- _Assigned task_
Tell how many lines in the data hold "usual", giving that figure alone.

- _Provided data_
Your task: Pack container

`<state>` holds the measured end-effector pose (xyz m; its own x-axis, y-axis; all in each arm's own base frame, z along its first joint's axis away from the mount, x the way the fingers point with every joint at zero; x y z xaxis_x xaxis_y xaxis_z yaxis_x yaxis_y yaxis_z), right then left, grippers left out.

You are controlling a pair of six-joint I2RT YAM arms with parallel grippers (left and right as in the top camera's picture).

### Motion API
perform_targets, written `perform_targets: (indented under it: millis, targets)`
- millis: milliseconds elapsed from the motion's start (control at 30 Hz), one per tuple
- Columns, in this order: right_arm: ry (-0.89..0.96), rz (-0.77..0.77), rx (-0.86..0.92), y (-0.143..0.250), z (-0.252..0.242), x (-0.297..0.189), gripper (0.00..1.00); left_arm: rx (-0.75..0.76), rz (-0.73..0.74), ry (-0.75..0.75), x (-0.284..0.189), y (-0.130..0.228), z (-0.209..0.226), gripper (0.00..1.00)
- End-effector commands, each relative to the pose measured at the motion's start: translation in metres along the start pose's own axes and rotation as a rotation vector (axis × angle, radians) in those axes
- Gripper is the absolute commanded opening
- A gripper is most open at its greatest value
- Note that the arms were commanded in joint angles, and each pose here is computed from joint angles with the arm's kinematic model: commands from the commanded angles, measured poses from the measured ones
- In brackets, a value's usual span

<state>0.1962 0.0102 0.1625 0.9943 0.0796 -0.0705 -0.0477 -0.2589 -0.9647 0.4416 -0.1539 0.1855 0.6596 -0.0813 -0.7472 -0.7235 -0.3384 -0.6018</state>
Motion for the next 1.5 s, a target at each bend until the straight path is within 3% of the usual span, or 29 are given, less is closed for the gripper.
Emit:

- _Output_
2